= Voluntary exchange =

Voluntary exchange is the act of buyers and sellers freely and willingly engaging in market transactions.

Voluntary exchange is a fundamental assumption in classical economics and neoclassical economics which forms the basis of contemporary mainstream economics. That is, when neoclassical economists theorize about the world, they assume voluntary exchange is taking place. Building on this assumption, neoclassical economics goes on to conclude a variety of important results such as that market activity is efficient, that free trade has net positive effects and that markets in which economic agents participate voluntarily make them better off. Notably, neoclassical economists—based on the assumption of voluntary exchange—deny the Marxist definition of the exploitation of labour as a possibility within neoclassically defined capitalism. Marxian economics, one of the major alternatives to neoclassical economics, contends that the exploitation of labor is both possible with voluntary exchange and a definitional condition of the capitalist mode of production, among other modes of production.
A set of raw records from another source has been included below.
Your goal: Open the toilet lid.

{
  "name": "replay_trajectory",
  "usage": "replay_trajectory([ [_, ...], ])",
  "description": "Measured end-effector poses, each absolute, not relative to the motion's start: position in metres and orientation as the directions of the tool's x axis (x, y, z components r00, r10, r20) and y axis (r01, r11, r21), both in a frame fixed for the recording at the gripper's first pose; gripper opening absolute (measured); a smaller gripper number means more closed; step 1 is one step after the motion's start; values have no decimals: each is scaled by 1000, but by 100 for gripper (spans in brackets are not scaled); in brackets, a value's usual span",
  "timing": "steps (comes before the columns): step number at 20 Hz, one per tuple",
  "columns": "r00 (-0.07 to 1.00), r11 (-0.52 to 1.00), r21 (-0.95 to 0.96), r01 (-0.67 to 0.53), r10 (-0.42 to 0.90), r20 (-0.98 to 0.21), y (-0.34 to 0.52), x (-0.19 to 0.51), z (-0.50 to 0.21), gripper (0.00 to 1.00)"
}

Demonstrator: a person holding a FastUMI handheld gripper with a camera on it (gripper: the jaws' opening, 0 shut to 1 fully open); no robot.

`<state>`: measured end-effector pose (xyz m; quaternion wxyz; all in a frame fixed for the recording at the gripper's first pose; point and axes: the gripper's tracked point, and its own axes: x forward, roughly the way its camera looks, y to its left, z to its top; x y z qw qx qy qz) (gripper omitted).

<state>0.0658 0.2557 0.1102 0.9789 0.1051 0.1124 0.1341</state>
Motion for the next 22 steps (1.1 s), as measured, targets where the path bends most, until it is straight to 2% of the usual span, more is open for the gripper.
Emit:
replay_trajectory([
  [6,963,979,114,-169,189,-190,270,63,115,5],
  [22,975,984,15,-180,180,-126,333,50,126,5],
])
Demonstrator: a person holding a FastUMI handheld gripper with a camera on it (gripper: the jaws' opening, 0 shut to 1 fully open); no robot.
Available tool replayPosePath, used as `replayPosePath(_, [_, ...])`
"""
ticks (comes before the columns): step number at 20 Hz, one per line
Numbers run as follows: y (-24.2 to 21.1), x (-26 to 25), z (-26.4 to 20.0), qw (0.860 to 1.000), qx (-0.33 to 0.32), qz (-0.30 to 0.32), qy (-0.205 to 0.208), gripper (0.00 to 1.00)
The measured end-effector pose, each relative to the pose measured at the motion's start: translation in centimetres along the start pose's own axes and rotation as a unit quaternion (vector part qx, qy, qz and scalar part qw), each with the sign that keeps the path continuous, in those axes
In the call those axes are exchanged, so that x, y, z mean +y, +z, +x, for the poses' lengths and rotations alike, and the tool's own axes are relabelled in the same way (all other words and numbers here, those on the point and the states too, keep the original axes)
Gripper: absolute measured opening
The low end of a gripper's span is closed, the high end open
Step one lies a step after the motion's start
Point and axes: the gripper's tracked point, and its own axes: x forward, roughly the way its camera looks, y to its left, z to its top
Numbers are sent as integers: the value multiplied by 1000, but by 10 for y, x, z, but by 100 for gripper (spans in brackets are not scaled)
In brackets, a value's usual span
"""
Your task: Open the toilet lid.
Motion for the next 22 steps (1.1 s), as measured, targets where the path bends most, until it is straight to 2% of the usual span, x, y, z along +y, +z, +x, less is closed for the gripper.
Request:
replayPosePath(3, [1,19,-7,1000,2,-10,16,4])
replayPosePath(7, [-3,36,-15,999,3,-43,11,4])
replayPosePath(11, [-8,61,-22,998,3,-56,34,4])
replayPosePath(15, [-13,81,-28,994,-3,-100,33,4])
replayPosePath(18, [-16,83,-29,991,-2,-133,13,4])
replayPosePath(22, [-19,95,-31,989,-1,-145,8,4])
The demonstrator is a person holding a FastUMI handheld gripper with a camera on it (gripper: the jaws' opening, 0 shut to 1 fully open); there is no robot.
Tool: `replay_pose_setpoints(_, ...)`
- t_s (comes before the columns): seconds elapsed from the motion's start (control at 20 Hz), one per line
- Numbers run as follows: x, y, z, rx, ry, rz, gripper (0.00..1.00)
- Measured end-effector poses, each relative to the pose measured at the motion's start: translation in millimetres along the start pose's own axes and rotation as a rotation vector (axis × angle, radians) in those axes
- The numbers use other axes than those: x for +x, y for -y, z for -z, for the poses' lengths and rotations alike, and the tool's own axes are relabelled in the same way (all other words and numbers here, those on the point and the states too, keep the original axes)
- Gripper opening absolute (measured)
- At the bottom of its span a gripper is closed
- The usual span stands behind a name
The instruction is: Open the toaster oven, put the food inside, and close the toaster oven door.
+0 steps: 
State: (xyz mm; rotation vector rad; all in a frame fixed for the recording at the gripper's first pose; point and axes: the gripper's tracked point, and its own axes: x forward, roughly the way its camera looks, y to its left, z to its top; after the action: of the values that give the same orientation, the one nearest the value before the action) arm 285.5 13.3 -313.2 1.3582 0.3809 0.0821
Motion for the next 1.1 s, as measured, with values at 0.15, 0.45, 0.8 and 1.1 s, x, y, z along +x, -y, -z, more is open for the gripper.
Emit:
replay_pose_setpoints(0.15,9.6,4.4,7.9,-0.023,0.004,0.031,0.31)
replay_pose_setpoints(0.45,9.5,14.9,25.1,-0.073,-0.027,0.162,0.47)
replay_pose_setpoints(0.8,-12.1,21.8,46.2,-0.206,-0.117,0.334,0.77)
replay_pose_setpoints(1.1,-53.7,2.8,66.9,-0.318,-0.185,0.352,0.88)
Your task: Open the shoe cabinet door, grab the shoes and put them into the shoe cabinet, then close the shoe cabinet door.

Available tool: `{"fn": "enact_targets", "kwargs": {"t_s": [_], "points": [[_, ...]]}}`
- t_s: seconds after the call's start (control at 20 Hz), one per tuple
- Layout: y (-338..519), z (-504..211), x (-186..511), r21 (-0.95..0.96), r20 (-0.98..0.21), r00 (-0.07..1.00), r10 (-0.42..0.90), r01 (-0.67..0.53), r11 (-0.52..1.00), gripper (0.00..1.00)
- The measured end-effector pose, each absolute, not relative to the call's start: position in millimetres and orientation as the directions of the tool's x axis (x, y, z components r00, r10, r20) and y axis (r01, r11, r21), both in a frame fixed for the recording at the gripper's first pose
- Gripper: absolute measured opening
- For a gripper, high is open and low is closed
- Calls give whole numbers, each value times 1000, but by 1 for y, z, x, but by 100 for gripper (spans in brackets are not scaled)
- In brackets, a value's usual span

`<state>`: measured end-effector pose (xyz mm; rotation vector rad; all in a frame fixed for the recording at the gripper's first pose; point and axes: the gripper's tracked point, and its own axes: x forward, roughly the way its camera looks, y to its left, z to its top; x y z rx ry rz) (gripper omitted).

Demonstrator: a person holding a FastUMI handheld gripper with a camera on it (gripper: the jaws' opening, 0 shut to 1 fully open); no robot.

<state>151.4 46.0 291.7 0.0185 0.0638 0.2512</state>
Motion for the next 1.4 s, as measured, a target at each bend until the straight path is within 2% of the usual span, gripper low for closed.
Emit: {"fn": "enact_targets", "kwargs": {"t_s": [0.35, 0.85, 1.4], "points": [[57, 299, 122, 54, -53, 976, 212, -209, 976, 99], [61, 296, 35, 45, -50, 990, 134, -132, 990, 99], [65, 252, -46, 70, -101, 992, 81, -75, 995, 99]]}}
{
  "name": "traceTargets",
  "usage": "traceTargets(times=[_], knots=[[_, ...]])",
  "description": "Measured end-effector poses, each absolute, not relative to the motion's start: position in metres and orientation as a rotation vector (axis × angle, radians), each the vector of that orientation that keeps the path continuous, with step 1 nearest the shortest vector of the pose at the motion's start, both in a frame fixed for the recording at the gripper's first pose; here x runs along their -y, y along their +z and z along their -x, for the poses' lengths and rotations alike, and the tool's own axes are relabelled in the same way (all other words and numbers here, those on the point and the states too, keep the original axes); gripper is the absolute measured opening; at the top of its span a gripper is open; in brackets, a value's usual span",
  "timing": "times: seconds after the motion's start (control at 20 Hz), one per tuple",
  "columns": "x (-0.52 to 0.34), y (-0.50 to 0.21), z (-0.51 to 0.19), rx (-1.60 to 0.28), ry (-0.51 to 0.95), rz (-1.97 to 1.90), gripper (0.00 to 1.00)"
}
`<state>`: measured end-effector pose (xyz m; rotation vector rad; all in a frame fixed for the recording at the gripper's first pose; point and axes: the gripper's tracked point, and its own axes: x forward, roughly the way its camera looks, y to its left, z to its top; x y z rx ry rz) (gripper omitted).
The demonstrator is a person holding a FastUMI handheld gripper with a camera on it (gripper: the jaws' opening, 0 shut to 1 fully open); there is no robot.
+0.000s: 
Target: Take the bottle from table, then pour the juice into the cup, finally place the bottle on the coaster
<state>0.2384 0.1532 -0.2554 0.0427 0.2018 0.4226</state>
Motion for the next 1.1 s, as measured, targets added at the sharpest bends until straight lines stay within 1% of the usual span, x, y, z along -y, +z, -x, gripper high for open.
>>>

Voluntary exchange is sometimes at the root of arguments about the morality of markets. Market proponents often invoke what they believe is the morality as well as the purported efficiency of voluntary exchange to argue against government mandates, including many forms of taxation. The morality of markets, even those adhering to true voluntary exchange, are nonetheless in dispute. According to Dr Marianne Johnson, there is no theoretical basis for arguing that partially or completely voluntary exchange is preferable to other arrangements such as government mandates.